Acquisitions play a vital role in Verisk's growth strategy, as it consistently invests in global companies to enhance its data and analytics capabilities across various sectors. The acquisition of Opta in March 2022 is set to extend its presence in the Canadian market, while the purchase of Automated Insurance Solutions is anticipated to bolster its automation capabilities in claims processing and support geographical expansion. The 2022 acquisition of Infutor Data Solutions, LLC (Infutor) strengthened Verisk's marketing solutions portfolio, helping it cater to diverse industries, including insurance.

Verisk's current ratio at the end of second-quarter 2023 was pegged at 1.07, higher than the current ratio of 0.89 reported at the end of the prior quarter and 0.56 at the end of the year-ago quarter. It indicates that the company is not likely to have problems meeting its short-term debt obligations.

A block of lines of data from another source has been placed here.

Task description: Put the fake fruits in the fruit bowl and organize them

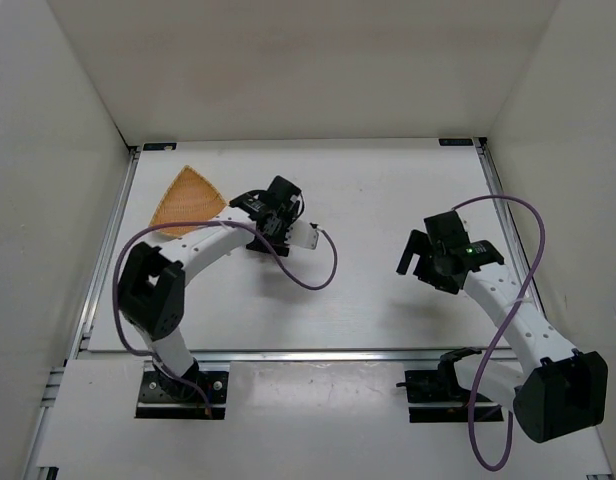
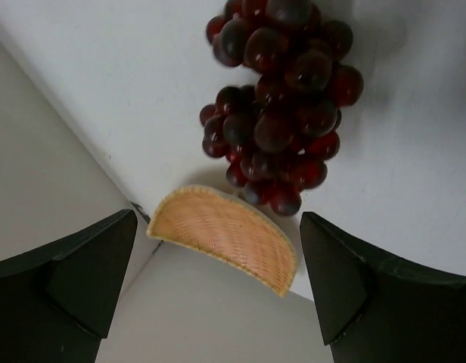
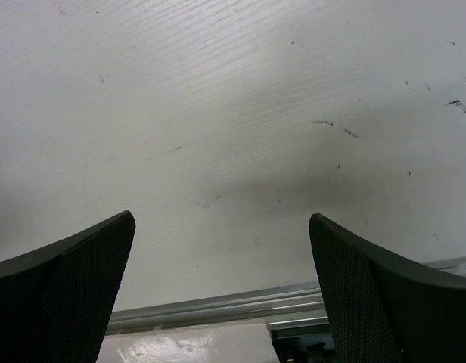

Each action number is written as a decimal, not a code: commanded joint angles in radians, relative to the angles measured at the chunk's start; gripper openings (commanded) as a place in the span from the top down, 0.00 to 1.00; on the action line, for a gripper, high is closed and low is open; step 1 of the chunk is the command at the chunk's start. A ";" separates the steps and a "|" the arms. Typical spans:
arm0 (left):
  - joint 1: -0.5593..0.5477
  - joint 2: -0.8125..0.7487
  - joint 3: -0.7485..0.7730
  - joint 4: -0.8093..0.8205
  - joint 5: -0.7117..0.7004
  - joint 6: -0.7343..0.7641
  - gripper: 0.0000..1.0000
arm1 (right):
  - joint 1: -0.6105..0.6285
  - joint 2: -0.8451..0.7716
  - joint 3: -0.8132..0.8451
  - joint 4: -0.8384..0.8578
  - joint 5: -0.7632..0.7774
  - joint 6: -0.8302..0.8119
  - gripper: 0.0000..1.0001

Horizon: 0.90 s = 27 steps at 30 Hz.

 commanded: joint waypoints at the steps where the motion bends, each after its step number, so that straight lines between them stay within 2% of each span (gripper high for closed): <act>1: -0.006 0.045 0.069 -0.005 0.045 0.131 0.00 | 0.007 -0.002 0.033 0.015 0.022 -0.029 0.00; 2: -0.006 0.071 0.087 -0.005 0.045 0.131 0.00 | 0.007 -0.002 0.024 0.015 0.022 -0.029 0.00; 7: 0.014 0.275 0.329 -0.314 0.127 0.017 0.00 | 0.007 -0.011 0.024 0.015 0.032 -0.049 0.00; 13: 0.014 0.370 0.308 -0.312 0.127 -0.007 0.00 | 0.007 0.009 0.015 0.015 0.031 -0.049 0.00; 17: 0.045 0.437 0.343 -0.394 0.127 -0.060 0.03 | 0.007 0.029 0.024 0.015 0.031 -0.049 0.00; 20: 0.054 0.462 0.354 -0.407 0.138 -0.086 0.15 | 0.007 0.038 0.033 0.024 0.040 -0.049 0.00; 21: 0.063 0.462 0.365 -0.407 0.138 -0.111 0.33 | 0.007 0.038 0.033 0.024 0.040 -0.049 0.00; 24: 0.074 0.484 0.418 -0.405 0.170 -0.161 0.44 | 0.007 0.047 0.033 0.024 0.040 -0.049 0.00; 25: 0.074 0.494 0.434 -0.405 0.170 -0.174 0.51 | 0.007 0.047 0.033 0.024 0.040 -0.049 0.00; 27: 0.083 0.494 0.475 -0.417 0.179 -0.207 0.56 | 0.007 0.047 0.033 0.024 0.040 -0.049 0.00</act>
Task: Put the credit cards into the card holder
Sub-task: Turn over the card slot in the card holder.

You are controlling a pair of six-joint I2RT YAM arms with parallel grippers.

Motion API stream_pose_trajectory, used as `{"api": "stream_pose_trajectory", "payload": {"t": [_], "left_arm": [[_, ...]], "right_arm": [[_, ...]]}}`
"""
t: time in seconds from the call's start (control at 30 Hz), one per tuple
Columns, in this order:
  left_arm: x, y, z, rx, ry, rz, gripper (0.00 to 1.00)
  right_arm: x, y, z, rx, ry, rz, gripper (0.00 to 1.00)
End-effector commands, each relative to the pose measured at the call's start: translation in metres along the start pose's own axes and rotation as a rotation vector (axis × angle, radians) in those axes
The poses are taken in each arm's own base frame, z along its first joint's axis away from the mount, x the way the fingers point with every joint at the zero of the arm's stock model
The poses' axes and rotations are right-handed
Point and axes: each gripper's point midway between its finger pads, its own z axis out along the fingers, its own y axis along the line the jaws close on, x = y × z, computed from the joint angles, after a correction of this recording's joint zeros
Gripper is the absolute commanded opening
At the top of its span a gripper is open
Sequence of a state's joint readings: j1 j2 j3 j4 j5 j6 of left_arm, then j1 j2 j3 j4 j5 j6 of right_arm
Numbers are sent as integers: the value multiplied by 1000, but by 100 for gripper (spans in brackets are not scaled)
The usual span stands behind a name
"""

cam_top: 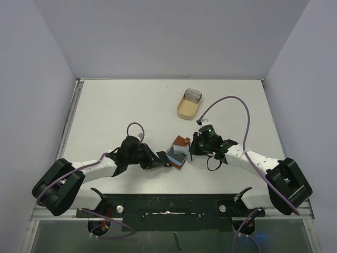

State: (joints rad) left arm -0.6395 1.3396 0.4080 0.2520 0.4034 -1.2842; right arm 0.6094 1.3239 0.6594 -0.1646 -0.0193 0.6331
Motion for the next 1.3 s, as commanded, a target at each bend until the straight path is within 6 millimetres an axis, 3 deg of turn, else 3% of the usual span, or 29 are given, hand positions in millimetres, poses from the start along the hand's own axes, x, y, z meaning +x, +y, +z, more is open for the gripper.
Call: {"api": "stream_pose_trajectory", "payload": {"t": [0.0,0.37,0.93,1.1,1.27], "left_arm": [[-7,-13,0,55,-31,0,0],[-4,-6,1,52,-31,-31,0],[-3,-34,5,148,-8,48,0],[-5,-35,4,133,-22,71,0],[-2,-49,2,205,-8,109,0]], "right_arm": [[-12,8,-4,-33,-47,3,0],[-12,8,-4,-31,-45,3,0],[-9,10,0,-40,-31,4,0],[-8,12,0,-42,-29,3,0],[-3,18,-1,-57,-20,11,0]]}}
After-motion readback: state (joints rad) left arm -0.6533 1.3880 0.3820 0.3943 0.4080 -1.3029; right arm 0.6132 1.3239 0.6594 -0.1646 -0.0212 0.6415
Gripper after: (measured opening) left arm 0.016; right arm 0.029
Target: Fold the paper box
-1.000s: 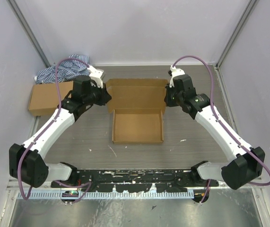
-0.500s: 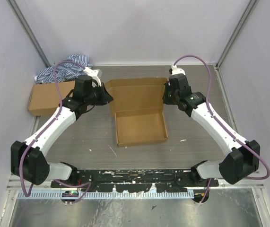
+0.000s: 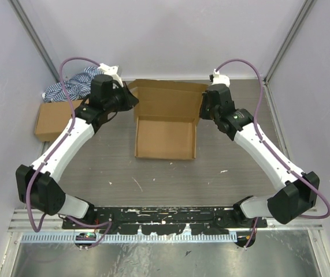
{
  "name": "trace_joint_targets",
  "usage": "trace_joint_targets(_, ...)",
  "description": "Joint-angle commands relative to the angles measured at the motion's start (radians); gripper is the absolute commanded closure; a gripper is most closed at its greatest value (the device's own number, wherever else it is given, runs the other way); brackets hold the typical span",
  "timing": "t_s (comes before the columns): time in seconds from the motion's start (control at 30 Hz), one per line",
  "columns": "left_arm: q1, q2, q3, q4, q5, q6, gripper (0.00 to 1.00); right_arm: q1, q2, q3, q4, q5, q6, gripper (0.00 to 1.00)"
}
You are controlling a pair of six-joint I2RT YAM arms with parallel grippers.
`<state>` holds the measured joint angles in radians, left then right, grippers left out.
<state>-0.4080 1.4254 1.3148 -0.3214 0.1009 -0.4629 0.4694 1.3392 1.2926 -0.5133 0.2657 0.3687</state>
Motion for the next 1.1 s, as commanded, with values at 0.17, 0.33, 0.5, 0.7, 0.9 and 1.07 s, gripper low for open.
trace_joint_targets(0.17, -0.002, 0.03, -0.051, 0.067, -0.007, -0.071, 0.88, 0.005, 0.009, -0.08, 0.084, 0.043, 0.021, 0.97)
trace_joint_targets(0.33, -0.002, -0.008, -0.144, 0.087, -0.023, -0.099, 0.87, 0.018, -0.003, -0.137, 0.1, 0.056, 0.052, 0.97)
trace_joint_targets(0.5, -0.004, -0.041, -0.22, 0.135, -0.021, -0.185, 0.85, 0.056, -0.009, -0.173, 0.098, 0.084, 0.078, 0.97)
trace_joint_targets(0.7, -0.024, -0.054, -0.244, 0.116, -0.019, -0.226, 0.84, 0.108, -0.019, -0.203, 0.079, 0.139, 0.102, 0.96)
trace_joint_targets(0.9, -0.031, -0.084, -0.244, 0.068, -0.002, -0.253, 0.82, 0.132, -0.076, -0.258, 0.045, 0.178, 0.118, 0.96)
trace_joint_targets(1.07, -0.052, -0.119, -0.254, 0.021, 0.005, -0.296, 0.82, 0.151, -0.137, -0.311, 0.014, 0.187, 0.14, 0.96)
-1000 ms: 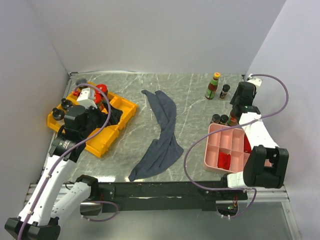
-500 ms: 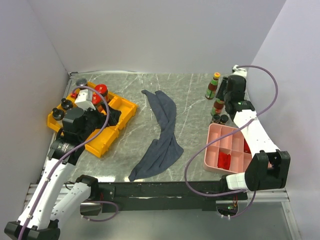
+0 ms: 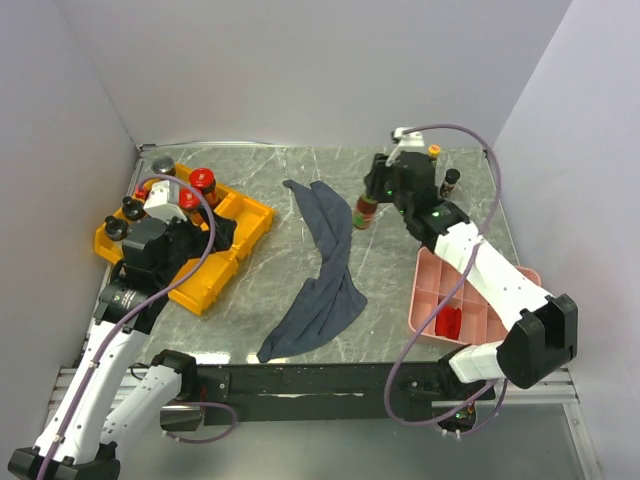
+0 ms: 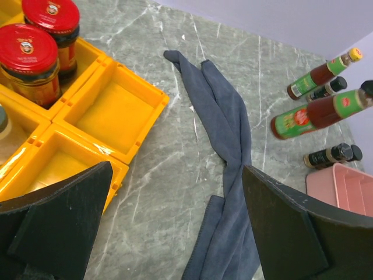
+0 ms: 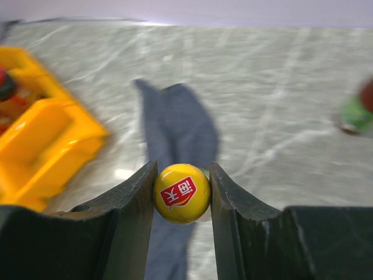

Verisk consistently rewards shareholders, paying dividends of $195.2 million and repurchasing $1.7 billion in shares in 2022. In 2021, it paid $188.2 million in dividends and bought back $475 million in shares. In 2020, the company distributed $175.8 million in dividends and repurchased $348.8 million in shares. These actions underscore the commitment to shareholder value and confidence in the business.

Verisk relies on vast data, facing operational risks like security breaches, contractual disputes with external data suppliers (some rivals), and potential data theft by third-party contractors, risking credibility, customers, and its core existence.

In 2022 and 2023, Verisk divested its Energy and Specialized Markets segment and Financial Services segment, leaving only the Insurance segment. While this sharpens its focus on insurance, it raises concerns about reliance on a single service, reducing diversification. Companies with multiple service offerings are generally seen as more secure due to their diversified business.

VRSK carries a Zacks Rank #2 (Buy) at present.

Other Stocks to Consider

Here are some other top-ranked stocks from the Business Services sector:

DocuSign (DOCU - Free Report) has beaten the Zacks Consensus Estimate in all the four trailing quarters and has an earning surprise of 25.6%. The current consensus estimate for revenues indicates an 8.1% increase from the year-ago figure. The consensus mark for earnings is pegged at $2.52 per share, indicating 24.1% year-over-year growth. DOCU currently sports a Zacks Rank #1 (Strong Buy). You can see the complete list of today’s Zacks #1 Rank stocks here.

CRA International (CRAI - Free Report) has beaten the Zacks Consensus Estimate in two of the four trailing quarters and missed on two instances, the earning surprise being 5.1%. The current Zacks Consensus Estimate for revenues indicates an 6.6% increase from the year-ago figure. The consensus mark for earnings is pegged at $5.49 per share, indicating 7.6% year-over-year decline. CRAI has a Zacks Rank of 2 at present.

ABM Industries (ABM - Free Report) has beaten the Zacks Consensus Estimate in all the four trailing quarters and has an earning surprise of 2.64%. The current Zacks Consensus Estimate for revenues indicates an 3.5% increase from the year-ago figure. The consensus mark for earnings is pegged at $3.51 per share, indicating 4.1% year-over-year decline. ABM has a Zacks Rank of 2 at present.